START DATA FOR THIS TASK
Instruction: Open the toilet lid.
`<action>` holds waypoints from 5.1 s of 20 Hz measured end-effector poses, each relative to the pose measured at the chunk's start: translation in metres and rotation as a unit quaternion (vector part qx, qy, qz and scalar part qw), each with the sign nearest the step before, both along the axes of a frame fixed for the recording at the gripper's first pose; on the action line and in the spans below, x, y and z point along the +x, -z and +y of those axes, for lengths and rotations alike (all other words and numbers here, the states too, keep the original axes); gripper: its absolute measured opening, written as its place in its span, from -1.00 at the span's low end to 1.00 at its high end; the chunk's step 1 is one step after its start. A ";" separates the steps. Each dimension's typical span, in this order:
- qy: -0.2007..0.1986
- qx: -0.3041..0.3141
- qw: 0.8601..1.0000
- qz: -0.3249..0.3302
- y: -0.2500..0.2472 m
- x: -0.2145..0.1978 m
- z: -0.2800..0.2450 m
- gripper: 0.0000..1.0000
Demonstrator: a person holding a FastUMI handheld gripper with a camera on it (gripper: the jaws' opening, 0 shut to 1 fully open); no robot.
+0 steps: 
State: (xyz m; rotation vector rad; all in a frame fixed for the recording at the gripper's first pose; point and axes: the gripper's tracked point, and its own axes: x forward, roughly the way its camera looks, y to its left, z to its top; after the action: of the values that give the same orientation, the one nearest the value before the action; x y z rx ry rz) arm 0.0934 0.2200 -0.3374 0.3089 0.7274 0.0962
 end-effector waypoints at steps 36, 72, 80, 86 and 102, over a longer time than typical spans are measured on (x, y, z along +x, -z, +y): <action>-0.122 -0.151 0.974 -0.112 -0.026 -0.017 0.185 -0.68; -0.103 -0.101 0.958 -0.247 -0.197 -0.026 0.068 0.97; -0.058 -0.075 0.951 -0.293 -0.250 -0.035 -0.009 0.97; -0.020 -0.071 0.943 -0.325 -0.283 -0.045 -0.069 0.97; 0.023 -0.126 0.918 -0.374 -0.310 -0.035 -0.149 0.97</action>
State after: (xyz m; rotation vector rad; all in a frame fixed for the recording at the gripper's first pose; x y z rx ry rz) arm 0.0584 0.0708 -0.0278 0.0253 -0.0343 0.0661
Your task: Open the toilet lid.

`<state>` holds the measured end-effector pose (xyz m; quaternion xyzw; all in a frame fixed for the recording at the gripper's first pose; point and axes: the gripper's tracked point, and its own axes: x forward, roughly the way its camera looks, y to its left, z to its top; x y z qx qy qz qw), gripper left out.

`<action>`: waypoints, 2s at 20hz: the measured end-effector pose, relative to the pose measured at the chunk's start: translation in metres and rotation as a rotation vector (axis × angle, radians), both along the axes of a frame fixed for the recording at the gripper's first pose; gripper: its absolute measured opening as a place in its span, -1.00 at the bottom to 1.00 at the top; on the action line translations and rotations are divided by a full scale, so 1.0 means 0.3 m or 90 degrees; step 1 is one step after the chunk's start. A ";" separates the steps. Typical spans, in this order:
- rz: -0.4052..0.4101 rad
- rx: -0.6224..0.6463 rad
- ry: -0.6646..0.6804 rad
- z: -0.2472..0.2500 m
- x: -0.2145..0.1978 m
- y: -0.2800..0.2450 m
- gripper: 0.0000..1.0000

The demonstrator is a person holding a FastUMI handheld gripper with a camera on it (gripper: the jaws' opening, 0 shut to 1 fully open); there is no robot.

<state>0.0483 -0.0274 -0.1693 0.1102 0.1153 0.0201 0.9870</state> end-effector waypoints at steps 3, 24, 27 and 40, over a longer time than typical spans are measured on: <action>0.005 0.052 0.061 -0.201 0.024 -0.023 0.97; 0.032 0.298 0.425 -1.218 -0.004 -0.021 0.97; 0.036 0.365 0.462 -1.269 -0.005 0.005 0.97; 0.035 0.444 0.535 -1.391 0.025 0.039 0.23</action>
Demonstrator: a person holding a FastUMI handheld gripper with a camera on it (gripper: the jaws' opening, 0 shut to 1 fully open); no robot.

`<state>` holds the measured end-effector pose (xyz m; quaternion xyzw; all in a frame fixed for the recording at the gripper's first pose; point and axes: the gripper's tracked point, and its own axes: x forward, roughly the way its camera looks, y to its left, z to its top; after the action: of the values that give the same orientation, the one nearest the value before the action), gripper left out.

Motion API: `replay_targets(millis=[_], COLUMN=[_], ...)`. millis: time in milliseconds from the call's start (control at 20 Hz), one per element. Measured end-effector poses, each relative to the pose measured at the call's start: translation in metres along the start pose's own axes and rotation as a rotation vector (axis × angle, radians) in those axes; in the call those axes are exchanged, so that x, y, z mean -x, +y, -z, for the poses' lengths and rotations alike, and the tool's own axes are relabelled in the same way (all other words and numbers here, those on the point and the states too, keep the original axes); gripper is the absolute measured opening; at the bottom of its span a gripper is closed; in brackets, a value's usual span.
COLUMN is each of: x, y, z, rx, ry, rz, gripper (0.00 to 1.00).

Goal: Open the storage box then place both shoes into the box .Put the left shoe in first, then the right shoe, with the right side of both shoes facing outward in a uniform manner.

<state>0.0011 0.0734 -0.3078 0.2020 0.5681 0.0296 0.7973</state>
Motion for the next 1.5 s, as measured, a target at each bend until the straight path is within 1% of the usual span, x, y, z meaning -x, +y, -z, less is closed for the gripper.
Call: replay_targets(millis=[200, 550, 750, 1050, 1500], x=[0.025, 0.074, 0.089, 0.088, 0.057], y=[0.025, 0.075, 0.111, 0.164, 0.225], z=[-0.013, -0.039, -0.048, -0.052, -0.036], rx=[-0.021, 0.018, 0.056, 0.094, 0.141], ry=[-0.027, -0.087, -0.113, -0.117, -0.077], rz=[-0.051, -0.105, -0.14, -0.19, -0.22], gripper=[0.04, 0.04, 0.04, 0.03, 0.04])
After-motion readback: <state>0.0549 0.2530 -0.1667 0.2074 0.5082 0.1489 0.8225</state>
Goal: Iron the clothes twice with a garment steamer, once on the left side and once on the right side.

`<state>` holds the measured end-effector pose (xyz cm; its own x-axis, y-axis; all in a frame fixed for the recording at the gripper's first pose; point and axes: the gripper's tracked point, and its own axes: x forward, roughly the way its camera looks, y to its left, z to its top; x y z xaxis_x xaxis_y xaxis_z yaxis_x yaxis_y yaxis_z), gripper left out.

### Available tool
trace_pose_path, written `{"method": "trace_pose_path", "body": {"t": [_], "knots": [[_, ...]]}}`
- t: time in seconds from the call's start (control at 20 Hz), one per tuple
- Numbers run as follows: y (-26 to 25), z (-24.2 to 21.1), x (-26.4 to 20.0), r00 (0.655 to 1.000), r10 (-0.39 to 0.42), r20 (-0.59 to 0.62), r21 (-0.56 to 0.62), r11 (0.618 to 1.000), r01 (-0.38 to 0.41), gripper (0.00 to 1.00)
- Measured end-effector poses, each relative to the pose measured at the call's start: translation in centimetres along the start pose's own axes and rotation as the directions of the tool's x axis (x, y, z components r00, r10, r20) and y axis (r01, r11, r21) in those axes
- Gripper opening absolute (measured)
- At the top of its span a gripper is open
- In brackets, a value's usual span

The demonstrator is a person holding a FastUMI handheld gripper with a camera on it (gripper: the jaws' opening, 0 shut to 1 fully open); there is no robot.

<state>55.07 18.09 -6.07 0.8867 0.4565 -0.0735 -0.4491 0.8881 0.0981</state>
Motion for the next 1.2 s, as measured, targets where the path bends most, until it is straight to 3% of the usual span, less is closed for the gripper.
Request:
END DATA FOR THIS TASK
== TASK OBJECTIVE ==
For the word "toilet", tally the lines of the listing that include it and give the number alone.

== SOLVED EXERCISE ==
2